WORK TO COMPLETE => The full listing is to be returned exactly as given, but without pictures.
BEGIN SOURCE DATA
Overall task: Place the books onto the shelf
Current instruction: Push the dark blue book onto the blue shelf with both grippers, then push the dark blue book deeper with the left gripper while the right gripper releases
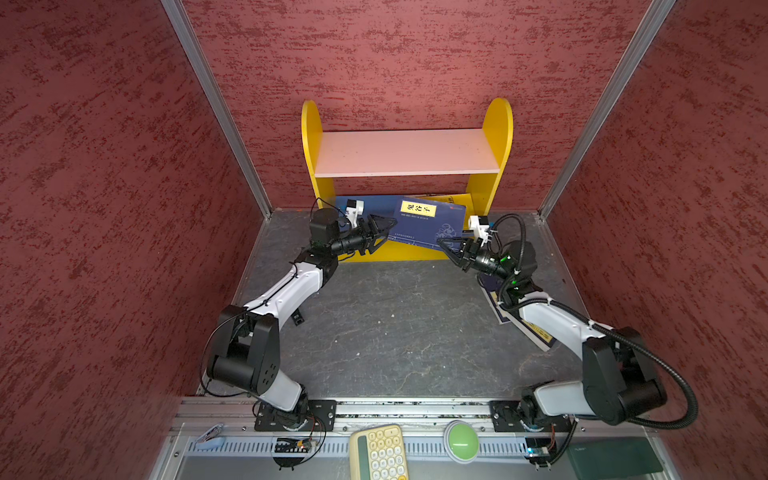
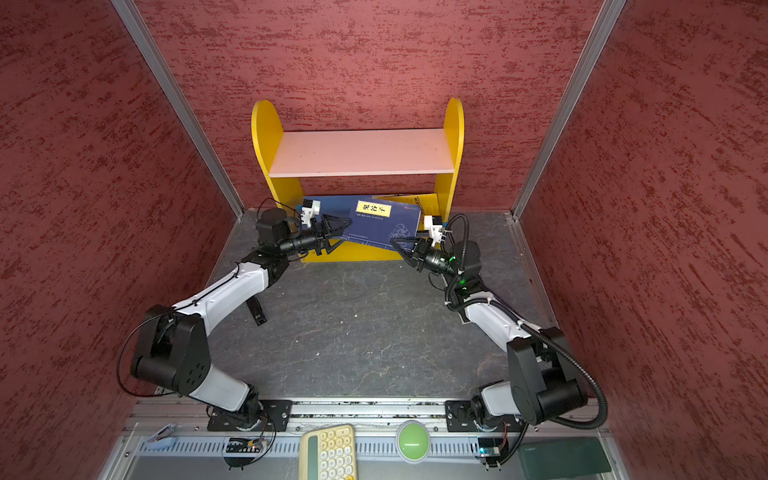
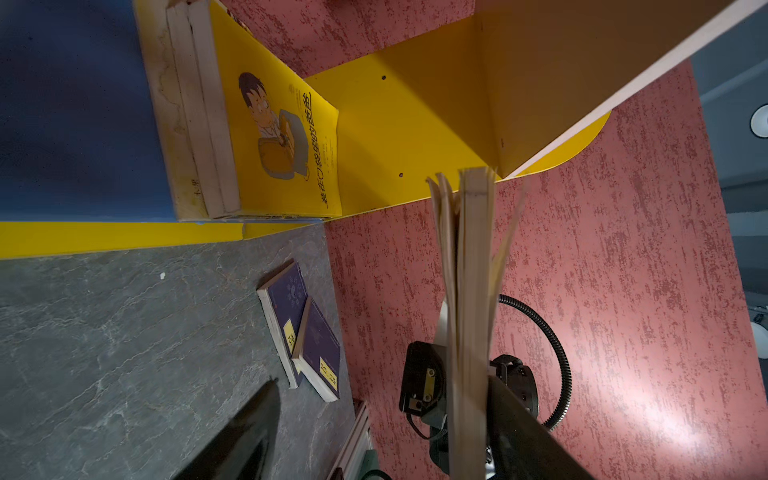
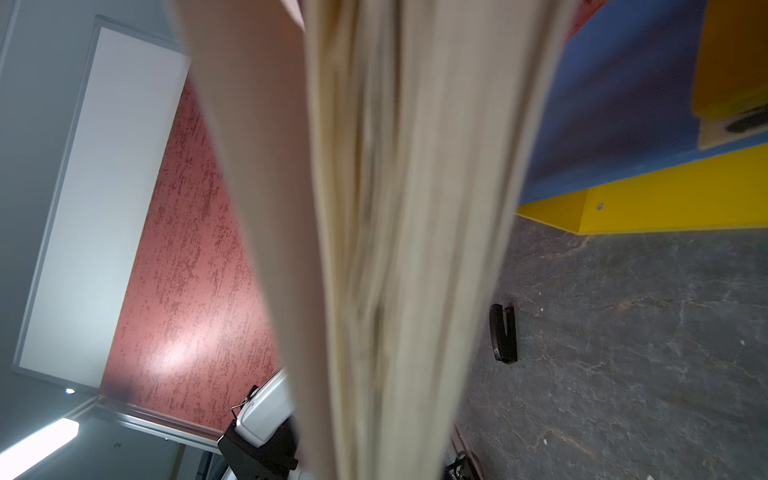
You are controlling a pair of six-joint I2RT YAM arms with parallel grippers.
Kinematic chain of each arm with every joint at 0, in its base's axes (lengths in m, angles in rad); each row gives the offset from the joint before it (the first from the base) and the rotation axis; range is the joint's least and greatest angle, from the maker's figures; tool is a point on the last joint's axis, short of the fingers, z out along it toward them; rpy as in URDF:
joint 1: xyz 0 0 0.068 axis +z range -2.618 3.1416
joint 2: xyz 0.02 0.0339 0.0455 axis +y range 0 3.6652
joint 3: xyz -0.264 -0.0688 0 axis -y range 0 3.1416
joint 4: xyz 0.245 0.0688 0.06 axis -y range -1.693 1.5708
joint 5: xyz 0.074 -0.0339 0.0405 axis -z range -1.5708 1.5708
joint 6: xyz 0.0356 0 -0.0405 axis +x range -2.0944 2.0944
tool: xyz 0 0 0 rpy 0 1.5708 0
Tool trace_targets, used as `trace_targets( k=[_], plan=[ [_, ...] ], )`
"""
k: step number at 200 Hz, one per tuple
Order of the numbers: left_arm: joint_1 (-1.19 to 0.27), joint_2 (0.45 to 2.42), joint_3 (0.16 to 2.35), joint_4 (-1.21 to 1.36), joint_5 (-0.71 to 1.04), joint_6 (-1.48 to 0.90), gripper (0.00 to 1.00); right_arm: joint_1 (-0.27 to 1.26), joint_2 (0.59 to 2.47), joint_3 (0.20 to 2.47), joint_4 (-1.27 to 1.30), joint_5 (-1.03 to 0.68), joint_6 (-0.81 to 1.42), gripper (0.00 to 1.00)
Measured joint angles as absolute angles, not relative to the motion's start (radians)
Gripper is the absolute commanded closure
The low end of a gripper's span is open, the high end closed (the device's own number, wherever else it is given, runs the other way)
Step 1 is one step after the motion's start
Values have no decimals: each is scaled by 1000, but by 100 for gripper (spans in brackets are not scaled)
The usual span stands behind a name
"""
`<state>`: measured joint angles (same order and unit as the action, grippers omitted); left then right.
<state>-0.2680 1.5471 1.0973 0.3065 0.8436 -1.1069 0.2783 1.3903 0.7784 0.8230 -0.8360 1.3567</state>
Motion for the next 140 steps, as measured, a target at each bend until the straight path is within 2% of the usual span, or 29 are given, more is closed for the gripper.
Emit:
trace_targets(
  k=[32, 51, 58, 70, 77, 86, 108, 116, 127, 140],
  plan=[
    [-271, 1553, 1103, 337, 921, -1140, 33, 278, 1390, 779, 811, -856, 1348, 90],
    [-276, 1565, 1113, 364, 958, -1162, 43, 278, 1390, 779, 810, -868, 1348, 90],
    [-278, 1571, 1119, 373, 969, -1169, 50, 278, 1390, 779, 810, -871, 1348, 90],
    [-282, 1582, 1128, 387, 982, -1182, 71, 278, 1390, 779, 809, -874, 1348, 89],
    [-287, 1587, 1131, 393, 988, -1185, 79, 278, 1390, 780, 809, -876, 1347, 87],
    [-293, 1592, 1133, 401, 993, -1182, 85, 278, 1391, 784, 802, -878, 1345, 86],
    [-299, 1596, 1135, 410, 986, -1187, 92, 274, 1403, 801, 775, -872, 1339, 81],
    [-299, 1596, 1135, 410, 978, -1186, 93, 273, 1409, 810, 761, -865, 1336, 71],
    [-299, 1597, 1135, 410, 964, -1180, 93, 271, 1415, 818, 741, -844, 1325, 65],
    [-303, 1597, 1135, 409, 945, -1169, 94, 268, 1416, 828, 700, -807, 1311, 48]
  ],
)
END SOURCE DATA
ANSWER BOX =>
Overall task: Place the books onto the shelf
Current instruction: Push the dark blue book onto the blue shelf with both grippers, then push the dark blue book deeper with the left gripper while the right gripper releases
You are controlling a pair of six-joint I2RT YAM arms with parallel grippers.
Kinematic chain of each arm with every joint at 0, in its base's axes (lengths in m, angles in rad); each row gives the offset from the joint before it (the first from the base) and the rotation axis; range is the joint's least and greatest angle, from the maker's figures; tool is a point on the last joint's axis, short of the fingers, z out along it toward them; rpy as in URDF:
joint 1: xyz 0 0 0.068 axis +z range -2.618 3.1416
joint 2: xyz 0.02 0.0339 0.0455 axis +y range 0 3.6652
joint 3: xyz -0.264 -0.0688 0 axis -y range 0 3.1416
joint 4: xyz 0.245 0.0688 0.06 axis -y range -1.693 1.5708
joint 5: xyz 0.074 -0.0339 0.0405 axis -z range -1.5708 1.5708
joint 6: xyz 0.0356 0 -0.0405 axis +x range -2.0944 2.0944
tool: xyz 0 0 0 rpy 0 1.5708 0
Tool trace_targets, used as `trace_targets( k=[_], plan=[ [_, ...] ], )`
"""
k: step number at 200 Hz, one per tuple
Order of the numbers: left_arm: joint_1 (-1.19 to 0.27), joint_2 (0.45 to 2.42), joint_3 (0.16 to 2.35), joint_4 (-1.21 to 1.36), joint_5 (-0.71 to 1.04), joint_6 (-1.48 to 0.90), gripper (0.00 to 1.00); right_arm: joint_1 (-0.27 to 1.26), joint_2 (0.59 to 2.47), joint_3 (0.20 to 2.47), joint_4 (-1.27 to 1.30), joint_5 (-1.03 to 0.68), joint_6 (-0.81 to 1.42), gripper (0.00 to 1.00)
Measured joint angles as absolute angles, not relative to the motion's start (radians)
Gripper is the absolute commanded closure
The low end of a gripper's span is open, the high end closed (the device's own number, wherever else it is given, runs the other way)
Step 1 is one step after the motion's start
Values have no decimals: each is scaled by 1000, but by 100 for gripper (spans in brackets are not scaled)
The usual span stands behind a name
"""
`<state>`: measured joint angles (same order and unit as the action, grippers omitted); left then right.
<state>-0.2680 1.5471 1.0973 0.3065 0.8436 -1.1069 0.2783 1.3903 0.7784 0.8230 -0.8360 1.3567</state>
Motion for the next 140 steps, as measured, a target at each bend until the straight path is within 2% of the usual span, or 29 are given, more is closed for the gripper.
Emit:
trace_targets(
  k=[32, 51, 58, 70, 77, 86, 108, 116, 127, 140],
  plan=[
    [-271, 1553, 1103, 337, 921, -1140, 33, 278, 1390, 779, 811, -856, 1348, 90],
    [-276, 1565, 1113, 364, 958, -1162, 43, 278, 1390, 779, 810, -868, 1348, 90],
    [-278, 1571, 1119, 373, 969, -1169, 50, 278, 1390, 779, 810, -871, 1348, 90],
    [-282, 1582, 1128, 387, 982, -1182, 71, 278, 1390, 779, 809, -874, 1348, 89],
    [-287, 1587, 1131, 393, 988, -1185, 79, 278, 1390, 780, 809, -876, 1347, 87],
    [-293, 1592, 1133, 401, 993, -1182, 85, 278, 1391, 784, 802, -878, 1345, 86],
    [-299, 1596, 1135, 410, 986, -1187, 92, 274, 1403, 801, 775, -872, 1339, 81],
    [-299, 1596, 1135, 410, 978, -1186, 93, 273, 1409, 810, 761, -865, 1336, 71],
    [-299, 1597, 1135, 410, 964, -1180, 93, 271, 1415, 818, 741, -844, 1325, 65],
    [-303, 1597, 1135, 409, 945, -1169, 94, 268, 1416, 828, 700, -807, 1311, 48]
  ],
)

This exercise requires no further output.